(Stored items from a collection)

>>

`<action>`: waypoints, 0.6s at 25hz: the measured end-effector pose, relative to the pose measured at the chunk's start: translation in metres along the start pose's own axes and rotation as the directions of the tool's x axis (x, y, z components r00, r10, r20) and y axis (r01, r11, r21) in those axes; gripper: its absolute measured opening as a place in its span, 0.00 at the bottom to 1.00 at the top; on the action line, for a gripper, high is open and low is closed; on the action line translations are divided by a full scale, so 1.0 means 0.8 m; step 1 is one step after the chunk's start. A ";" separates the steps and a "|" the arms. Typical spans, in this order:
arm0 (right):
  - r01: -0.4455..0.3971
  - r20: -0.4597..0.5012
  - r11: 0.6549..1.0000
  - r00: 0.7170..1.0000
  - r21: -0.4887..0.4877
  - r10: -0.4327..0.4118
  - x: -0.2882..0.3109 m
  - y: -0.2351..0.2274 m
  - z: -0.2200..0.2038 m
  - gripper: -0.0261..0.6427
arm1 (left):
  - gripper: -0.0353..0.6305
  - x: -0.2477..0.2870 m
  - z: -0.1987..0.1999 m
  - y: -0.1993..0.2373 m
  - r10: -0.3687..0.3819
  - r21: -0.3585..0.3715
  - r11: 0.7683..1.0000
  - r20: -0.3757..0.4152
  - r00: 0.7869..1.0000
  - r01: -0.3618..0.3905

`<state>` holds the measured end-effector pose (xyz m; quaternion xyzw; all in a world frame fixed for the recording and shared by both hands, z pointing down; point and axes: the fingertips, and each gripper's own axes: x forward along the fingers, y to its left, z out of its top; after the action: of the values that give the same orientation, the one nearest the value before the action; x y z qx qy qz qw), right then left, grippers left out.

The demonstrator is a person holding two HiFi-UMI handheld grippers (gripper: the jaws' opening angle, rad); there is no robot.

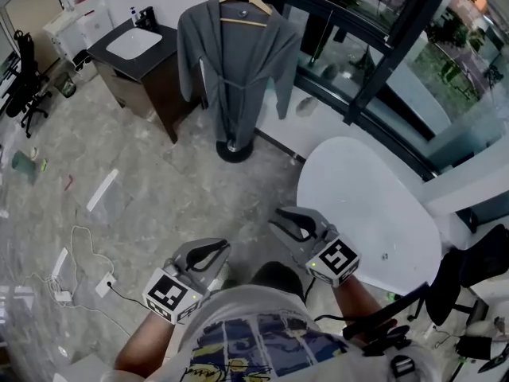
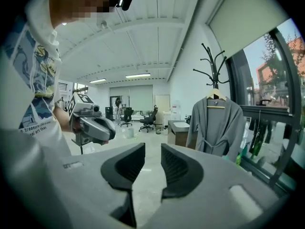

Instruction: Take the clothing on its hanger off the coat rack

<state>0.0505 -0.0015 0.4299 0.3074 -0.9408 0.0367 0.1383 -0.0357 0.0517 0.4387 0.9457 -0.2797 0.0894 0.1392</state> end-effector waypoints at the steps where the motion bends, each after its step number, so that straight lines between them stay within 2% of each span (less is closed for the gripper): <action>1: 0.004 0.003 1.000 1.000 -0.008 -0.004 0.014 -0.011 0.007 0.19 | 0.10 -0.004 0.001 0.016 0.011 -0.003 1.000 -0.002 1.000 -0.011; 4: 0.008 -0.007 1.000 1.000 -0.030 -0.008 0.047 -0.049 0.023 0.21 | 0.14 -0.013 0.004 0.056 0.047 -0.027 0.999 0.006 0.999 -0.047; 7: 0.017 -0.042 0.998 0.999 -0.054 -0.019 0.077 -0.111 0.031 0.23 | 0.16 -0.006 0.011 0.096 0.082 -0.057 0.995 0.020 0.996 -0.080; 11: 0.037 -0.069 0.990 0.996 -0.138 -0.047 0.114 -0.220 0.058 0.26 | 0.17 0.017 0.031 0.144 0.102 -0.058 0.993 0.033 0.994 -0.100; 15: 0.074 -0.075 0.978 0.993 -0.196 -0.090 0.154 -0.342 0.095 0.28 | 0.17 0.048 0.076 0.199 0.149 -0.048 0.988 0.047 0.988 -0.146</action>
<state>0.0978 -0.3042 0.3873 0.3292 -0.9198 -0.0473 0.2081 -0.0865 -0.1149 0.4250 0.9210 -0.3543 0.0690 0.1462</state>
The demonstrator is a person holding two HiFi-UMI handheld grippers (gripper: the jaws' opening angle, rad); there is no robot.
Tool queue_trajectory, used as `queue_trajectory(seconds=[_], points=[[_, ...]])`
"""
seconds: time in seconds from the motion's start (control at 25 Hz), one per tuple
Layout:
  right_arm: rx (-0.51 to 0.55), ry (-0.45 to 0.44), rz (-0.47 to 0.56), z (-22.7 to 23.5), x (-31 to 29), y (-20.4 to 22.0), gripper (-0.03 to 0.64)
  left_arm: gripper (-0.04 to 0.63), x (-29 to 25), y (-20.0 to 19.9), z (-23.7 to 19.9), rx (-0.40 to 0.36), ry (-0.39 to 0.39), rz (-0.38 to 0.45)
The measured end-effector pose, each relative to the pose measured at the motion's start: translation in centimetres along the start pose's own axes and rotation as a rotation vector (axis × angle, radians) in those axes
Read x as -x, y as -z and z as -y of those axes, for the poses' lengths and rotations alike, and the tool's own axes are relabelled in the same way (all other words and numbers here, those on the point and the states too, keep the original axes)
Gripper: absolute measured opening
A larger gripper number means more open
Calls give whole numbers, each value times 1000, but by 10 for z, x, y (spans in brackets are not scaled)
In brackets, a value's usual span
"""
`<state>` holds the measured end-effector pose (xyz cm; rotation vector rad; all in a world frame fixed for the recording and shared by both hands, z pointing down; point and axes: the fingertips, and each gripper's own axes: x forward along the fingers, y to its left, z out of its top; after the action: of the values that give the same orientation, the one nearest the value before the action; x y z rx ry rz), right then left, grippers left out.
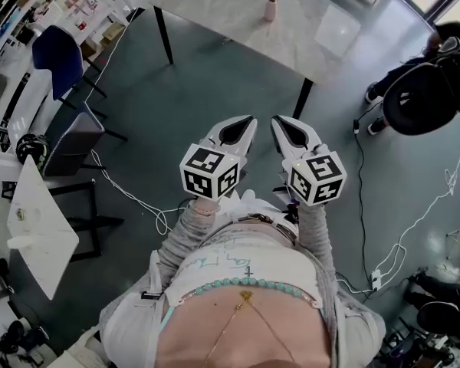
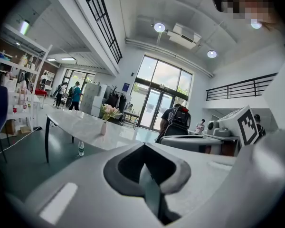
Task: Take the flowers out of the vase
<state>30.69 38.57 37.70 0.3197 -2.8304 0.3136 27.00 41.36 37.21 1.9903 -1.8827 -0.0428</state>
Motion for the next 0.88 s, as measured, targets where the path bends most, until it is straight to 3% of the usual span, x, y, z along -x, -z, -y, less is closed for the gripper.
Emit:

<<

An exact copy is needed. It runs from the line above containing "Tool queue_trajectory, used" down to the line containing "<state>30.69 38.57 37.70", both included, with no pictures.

→ **Result below**
Tool queue_trajectory, used as `queue_trajectory(seconds=[_], points=[[_, ...]])`
"""
seconds: time in seconds from the motion's start (control at 25 Hz), one per tuple
Layout:
  right_arm: rx (-0.51 to 0.55), ry (-0.45 to 0.44), rz (-0.47 to 0.56), z (-22.7 to 23.5), x (-31 to 29), y (-20.4 to 22.0), gripper (-0.03 to 0.64)
  left_arm: gripper (-0.04 to 0.63), x (-29 to 25), y (-20.0 to 19.9), z (-23.7 to 19.9), rx (-0.40 to 0.36), ry (-0.39 to 0.39), rz (-0.38 to 0.45)
The measured end-effector pose, each relative to the pose measured at the motion's start: translation in centimetres along the start pose's own axes and rotation as a rotation vector (axis × angle, radians) in those axes
Read x as -x, y as -z and z as -y of those axes, for the poses' lengths and rotations alike, and the tool's own axes are relabelled in the same way (all other words and numbers here, those on the point and the states too, keep the original axes)
Gripper: absolute measured opening
A larger gripper number means more open
Calls give whole numbers, each value times 1000, but by 10 for z, x, y (spans in brackets are not scaled)
In brackets, a value's usual span
"""
`<state>` holds the measured end-effector pose (xyz cm; rotation vector rad; all in a world frame fixed for the recording and shared by both hands, z pointing down; point and axes: the fingertips, and each gripper's own axes: x forward along the fingers, y to its left, z out of its top; after the action: of the values that give the same orientation, the one nearest the value before the action; x y z rx ry rz), right then left, grippers left out.
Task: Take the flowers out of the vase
<state>30.69 38.57 37.70 0.3197 -2.8304 0.3136 27.00 41.36 37.21 1.9903 -1.8827 -0.0428</state>

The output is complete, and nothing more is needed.